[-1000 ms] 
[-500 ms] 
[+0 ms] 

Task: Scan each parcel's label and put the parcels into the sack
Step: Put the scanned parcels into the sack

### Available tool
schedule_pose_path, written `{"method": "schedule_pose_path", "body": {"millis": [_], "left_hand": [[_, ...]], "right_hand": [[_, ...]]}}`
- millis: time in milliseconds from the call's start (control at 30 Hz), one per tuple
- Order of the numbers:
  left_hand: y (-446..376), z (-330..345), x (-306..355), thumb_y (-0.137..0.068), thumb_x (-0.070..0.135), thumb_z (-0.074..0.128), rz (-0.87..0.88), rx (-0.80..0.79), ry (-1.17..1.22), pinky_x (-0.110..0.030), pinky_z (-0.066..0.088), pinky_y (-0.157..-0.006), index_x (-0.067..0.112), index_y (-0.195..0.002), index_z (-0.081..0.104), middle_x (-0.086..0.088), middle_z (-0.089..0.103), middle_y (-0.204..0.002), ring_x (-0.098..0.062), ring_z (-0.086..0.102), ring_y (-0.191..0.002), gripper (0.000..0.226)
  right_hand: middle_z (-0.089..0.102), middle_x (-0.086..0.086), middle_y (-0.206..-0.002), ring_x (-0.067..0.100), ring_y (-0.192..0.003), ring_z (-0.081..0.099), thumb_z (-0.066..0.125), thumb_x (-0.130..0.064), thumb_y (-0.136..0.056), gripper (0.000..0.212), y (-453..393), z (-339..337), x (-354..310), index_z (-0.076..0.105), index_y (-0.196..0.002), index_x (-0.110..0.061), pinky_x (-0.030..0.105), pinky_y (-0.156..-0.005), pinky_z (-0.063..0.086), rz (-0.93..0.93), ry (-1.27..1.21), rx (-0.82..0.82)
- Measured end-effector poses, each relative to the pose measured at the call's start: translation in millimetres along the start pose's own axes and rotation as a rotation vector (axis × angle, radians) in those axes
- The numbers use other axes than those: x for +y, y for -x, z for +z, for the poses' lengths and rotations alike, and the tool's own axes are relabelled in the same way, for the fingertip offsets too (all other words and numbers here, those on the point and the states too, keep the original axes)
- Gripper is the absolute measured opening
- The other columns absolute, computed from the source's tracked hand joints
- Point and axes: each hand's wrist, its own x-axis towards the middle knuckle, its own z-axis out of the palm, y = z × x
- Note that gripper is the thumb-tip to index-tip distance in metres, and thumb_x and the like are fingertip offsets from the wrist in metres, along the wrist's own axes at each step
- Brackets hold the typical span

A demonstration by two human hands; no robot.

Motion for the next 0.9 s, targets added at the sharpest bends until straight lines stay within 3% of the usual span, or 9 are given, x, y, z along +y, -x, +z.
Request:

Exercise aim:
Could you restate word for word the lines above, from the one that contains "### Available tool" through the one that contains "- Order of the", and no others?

The completed task:
### Available tool
schedule_pose_path, written `{"method": "schedule_pose_path", "body": {"millis": [_], "left_hand": [[_, ...]], "right_hand": [[_, ...]]}}`
- millis: time in milliseconds from the call's start (control at 30 Hz), one per tuple
- Order of the numbers:

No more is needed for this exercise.